En pratique, il est confronté à un dilemme :

  • Soit il accepte la décision de la fédération et il subit une mesure qui le pénalise sans pouvoir la contester.
  • Soit il fait volte face, mais doit alors dénoncer sa propre faute disciplinaire au risque d’être sévèrement sanctionné.

Dans ces conditions, la position jurisprudentielle qui consiste à présumer qu’une mesure sportive est d’administration lorsque l’association sportive ne reproche pas de faute à l’athlète est inacceptable. Elle l’est plus particulièrement en matière de dopage puisqu’elle permet à la fédération de pénaliser l’athlète sans avoir à prendre de sanction disciplinaire. Certes cette pratique est un moyen efficace de lutter contre le dopage puisqu’elle limite considérablement les risques de contestation de l’athlète. Cette pratique conduit toutefois à la négation des droits fondamentaux qui est peut-être plus grave encore que le dopage.

La solution la plus respectueuse des droits fondamentaux consisterait à présumer que la mesure prise par une association sportive à l’égard de ses membres pour assurer le bon déroulement d’une compétition, et qui porterait atteinte aux droits des athlètes, est de nature disciplinaire. Ce serait à l’association sportive qui prétend que la mesure est simplement d’administration sportive de prouver qu’elle ne vise pas à sanctionner une faute disciplinaire.

Ce renversement de la charge de la preuve, fondé sur le respect des droits fondamentaux, aurait pour intérêt d’imposer aux associations sportives le respect, en toutes circonstances, des garanties fondamentales attachées aux procédures disciplinaires. C’est à cette condition que le membre de l’association sportive auquel on oppose une mesure d’administration sportive pourra se défendre utilement et à armes égales avec l’association sportive à l’origine de la mesure.

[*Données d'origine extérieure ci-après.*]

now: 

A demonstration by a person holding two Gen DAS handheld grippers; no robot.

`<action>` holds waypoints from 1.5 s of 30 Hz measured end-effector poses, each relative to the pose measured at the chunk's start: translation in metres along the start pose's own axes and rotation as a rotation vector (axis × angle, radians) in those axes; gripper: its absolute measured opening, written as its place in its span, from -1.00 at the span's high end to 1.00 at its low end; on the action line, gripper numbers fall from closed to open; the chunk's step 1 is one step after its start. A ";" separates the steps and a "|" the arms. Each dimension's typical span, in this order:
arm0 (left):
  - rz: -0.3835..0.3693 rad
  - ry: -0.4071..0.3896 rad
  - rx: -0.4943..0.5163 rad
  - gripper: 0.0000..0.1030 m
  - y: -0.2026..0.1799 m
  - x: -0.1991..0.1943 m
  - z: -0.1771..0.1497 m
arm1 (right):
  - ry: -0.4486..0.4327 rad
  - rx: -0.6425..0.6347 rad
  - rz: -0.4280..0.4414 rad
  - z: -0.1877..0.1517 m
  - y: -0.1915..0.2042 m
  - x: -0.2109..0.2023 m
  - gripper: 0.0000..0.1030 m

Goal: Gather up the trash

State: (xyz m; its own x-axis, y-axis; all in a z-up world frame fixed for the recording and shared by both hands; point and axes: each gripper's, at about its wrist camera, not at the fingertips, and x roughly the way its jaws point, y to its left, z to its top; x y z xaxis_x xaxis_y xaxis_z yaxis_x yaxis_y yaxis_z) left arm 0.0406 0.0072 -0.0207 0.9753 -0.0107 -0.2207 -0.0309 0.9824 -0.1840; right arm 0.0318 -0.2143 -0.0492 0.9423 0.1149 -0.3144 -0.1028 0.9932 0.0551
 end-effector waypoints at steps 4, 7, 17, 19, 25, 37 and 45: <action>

On pourrait craindre que cela n’alourdisse les procédures et fasse perdre un temps précieux aux fédérations. Mais cet argument d’opportunité est vrai pour toutes les procédures (M. HERZOG-EVANS, P.A. 6 août 1997 – n° 94 – p 21). Pour autant on ne peut pas sérieusement envisager de supprimer les droits de la défense ou le droit à un procès équitable devant toute juridiction dans le but d’accélérer les procédures. Par ailleurs, il n’est pas certain que dans la pratique on assiste à un engorgement des associations sportives puisque seules le mesures d’une gravité suffisante ou celles qui portent atteinte aux droits sportifs des athlètes et des compétiteurs sont concernées. Par exemple, l’atteinte au droit de participer à une compétition à laquelle l’athlète a été sportivement qualifié est suffisamment grave pour que l’on présume que la mesure concernée a un caractère disciplinaire. Les autres mesures, celles de peu d’importance, ne sont pas visées par cette présomption car, même s’il s’avérait qu’elles sont fondées sur une faute, le fait qu’elles aient peu de gravité conduirait à les traiter comme des mesures d’ordre interne.